## Task instructions:
If a line appears in the data below, it must appear in your answer exactly as given.

■ ■ ■ ■

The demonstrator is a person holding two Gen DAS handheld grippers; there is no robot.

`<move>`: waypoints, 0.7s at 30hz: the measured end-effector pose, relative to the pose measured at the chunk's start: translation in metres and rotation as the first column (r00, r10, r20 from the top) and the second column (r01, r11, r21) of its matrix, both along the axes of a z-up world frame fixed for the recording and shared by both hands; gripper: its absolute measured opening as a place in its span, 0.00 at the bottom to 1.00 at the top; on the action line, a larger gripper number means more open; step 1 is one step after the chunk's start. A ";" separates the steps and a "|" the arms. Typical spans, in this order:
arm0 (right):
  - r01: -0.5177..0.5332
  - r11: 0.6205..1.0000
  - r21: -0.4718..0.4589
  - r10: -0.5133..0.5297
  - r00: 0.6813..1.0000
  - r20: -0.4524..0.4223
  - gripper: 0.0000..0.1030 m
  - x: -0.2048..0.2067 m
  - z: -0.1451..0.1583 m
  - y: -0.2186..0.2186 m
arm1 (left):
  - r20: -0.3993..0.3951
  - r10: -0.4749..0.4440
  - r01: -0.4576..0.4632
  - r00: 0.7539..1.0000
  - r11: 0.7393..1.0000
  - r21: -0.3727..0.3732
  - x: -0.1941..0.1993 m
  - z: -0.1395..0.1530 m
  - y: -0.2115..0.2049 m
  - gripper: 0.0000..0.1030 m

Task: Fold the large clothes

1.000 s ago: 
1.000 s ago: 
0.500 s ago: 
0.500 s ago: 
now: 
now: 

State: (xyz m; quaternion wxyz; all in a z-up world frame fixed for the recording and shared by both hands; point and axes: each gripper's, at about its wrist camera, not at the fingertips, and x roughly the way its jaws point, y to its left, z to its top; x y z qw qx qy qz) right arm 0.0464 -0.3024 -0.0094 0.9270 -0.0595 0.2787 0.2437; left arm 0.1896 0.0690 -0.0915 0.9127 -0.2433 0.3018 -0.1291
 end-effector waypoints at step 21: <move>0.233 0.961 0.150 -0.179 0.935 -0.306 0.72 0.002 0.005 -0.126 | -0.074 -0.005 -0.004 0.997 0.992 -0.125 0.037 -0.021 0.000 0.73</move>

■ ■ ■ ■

## Response to the task:
The demonstrator is a person holding two Gen DAS handheld grippers; there is no robot.

`<move>`: waypoints, 0.7s at 30hz: the measured end-effector pose, relative to the pose measured at the chunk's start: translation in metres and rotation as the first column (r00, r10, r20 from the top) and the second column (r01, r11, r21) of its matrix, both along the axes of a z-up world frame fixed for the recording and shared by both hands; gripper: its absolute measured opening as a place in its span, 0.00 at the bottom to 1.00 at the top; on the action line, a larger gripper number means more open; step 1 is one step after the chunk's start. A ";" separates the steps and a "|" the arms. Typical spans, in this order:
arm0 (right):
  - r01: -0.5177..0.5332
  - r11: 0.6205..1.0000
  - r21: -0.4718..0.4589
  - r10: -0.5133..0.5297
  - r00: 0.6813..1.0000
  - r20: -0.4524..0.4223
  - gripper: 0.0000..0.1030 m
  - x: -0.2048..0.2067 m
  - z: -0.1451..0.1583 m
  - y: -0.2186..0.2186 m
arm1 (left):
  - r20: -0.3993..0.3951
  - r10: -0.4749..0.4440
  - r01: -0.4576..0.4632
  - r00: 0.7539..1.0000
  - r11: 0.7393..1.0000
  - r21: -0.3727..0.3732
  - x: -0.1941..0.1993 m
  - z: -0.1395..0.1530 m
  - y: -0.2115..0.2049 m
  - gripper: 0.0000..0.1030 m

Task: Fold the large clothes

1.000 s ago: 
1.000 s ago: 
0.500 s ago: 
0.500 s ago: 
now: 
now: 

State: (xyz m; quaternion wxyz; all in a z-up world frame fixed for the recording and shared by both hands; point and axes: each gripper's, at about its wrist camera, not at the fingertips, and x roughly the way its jaws point, y to its left, z to its top; x y z qw qx qy qz) right arm 0.0464 -0.3024 -0.0094 0.9270 -0.0595 0.2787 0.2437; left arm 0.1896 0.0690 -0.0915 0.9127 -0.2433 0.3018 -0.1291
 end-effector waypoints at step 21: <move>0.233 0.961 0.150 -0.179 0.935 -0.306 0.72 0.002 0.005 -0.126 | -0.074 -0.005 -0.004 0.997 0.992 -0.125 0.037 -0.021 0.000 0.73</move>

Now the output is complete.